Copy exactly the lines of the material below that run from the one containing "Camera: 416 x" through the one containing "Gripper frame (fixed". Copy no other lines.
*** Provided data Section Begins ***
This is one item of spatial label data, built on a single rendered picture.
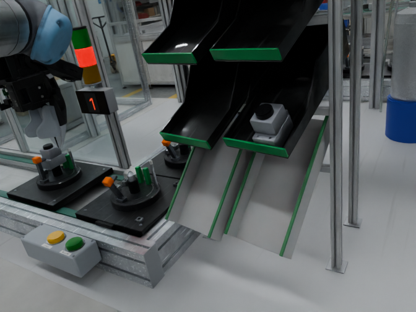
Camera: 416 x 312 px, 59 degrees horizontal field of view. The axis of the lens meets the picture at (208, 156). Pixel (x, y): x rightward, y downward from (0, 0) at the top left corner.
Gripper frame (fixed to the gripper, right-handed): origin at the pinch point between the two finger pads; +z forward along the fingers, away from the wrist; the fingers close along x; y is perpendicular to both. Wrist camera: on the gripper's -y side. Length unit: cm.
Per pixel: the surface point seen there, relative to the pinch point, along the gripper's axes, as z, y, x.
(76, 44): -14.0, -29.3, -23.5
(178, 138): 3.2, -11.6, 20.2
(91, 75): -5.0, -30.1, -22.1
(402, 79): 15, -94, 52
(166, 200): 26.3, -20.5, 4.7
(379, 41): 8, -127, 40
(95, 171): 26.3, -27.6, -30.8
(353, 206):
*** Provided data Section Ends ***
Exercise solution ▸
Camera: 416 x 312 px, 59 degrees horizontal field of view. The axis of the lens meets the picture at (208, 156). Pixel (x, y): x rightward, y downward from (0, 0) at the top left corner.
Gripper frame (fixed to the gripper, right-handed): origin at the pinch point between the two finger pads; +z forward along the fingers, away from the wrist; the fingers close along x; y is perpendicular to both. Wrist camera: on the gripper's -y side. Length unit: cm.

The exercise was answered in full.